Universal rights: Malala’s father named UN adviser on education

Malala’s father is a former teacher and headmaster.

LONDON:


The father of peace icon Malala Yousafzai has been named a UN special adviser on global education, UN envoy Gordon Brown said on Monday.


Brown added that the 15-year-old schoolgirl, who is recovering at the Queen Elizabeth Hospital in Birmingham, United Kingdom, after being shot in the head and neck in a brutal assassination attempt by the Taliban in Swat on October 9, will herself join the campaign when she sufficiently recovers.

Ziauddin Yousafzai, Malala’s father, is a former teacher and headmaster and has been appointed to help in what Brown has dubbed a new ‘Malala Plan’ to get all girls into school around the world by the end of 2015.


Brown is also pushing for Malala’s birthday, July 12, to be designated a day of action each year when children around the world are invited to march, demonstrate, petition and pray for education to be delivered worldwide.

“Before she was shot, Malala was advocating the cause of girls’ education faced by a Taliban that had closed down and destroyed 600 schools,” said the former British prime minister, now UN special envoy for global education. “If the Taliban sought to vanquish her voice once and for all, they failed.

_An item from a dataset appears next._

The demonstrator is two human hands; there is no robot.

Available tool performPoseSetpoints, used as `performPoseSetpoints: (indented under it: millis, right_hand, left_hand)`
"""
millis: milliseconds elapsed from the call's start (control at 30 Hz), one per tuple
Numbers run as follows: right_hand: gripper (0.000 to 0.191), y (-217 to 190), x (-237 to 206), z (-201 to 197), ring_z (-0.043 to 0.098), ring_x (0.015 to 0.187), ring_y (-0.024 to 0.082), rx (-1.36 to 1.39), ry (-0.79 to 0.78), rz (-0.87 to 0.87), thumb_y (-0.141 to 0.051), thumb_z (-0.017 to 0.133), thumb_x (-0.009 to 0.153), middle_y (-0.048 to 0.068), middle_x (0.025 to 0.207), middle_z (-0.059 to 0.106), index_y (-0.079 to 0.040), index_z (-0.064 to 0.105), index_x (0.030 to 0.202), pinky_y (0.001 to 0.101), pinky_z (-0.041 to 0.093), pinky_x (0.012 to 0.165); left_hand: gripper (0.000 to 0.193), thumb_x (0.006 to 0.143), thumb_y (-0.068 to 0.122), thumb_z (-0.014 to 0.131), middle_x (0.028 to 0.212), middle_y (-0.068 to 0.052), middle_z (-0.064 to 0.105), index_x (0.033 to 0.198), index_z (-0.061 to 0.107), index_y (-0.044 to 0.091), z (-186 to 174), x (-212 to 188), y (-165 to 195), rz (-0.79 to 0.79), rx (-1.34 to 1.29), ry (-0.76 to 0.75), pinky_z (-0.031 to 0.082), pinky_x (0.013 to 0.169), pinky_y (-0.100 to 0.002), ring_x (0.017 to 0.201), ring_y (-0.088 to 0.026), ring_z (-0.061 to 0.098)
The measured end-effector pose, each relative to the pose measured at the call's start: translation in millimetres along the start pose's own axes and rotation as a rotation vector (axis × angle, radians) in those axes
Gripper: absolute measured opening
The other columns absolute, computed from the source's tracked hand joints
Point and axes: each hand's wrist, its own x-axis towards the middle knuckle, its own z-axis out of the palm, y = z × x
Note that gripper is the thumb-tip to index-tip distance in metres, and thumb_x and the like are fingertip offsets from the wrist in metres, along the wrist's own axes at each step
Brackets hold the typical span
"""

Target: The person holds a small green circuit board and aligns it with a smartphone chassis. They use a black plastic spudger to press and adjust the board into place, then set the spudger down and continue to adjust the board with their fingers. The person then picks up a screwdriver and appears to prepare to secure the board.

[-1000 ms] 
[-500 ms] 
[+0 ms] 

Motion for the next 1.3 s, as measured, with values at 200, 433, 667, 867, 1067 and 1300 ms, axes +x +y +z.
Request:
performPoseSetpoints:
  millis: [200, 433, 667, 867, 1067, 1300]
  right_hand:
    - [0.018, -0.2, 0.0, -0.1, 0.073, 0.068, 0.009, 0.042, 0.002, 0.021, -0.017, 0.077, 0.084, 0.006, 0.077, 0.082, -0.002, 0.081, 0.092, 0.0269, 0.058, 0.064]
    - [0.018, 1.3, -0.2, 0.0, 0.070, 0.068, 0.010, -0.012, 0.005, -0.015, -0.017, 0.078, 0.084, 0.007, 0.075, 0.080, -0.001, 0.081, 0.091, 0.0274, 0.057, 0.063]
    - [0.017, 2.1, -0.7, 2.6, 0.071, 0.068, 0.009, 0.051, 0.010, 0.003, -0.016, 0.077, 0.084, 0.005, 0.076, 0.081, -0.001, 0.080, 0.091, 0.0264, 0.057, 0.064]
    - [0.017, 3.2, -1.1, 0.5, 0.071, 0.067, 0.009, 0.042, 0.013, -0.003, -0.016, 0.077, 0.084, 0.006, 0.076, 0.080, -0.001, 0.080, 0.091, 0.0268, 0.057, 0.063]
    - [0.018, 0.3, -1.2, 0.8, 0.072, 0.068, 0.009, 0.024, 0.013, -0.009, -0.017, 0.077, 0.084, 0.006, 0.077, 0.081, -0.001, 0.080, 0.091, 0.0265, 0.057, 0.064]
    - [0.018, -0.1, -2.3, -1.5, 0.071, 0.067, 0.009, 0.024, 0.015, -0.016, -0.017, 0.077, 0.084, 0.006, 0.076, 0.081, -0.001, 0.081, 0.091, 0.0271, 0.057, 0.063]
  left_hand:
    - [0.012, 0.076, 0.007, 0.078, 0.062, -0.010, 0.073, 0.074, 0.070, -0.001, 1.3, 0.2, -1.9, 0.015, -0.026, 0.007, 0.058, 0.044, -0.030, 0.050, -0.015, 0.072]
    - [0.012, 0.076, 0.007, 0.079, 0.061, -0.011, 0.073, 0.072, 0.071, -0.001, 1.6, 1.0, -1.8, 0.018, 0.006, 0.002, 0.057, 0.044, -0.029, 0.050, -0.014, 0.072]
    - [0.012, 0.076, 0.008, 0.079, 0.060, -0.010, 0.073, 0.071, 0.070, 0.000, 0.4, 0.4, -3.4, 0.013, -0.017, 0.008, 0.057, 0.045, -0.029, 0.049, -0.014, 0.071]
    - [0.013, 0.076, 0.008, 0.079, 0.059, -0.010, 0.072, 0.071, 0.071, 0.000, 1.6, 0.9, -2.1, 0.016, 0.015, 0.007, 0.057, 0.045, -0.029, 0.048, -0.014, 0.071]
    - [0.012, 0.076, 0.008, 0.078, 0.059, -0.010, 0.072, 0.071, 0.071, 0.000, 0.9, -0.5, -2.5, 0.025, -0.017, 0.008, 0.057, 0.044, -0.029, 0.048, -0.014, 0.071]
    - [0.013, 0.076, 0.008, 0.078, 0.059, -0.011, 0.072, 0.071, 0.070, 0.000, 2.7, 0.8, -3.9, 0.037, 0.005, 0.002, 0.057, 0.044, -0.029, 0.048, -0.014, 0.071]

“For today her voice and her insistent dream that children should go to school echoes all around the world, as girl after girl, each wanting all girls to have the right to go to school, identifies with Malala.”

Brown added, “In time Malala herself is determined to join the campaign for every girl’s right to education and when she has recovered she will do so, becoming one of the leaders of that campaign.” 

Published in The Express Tribune, December 11th, 2012.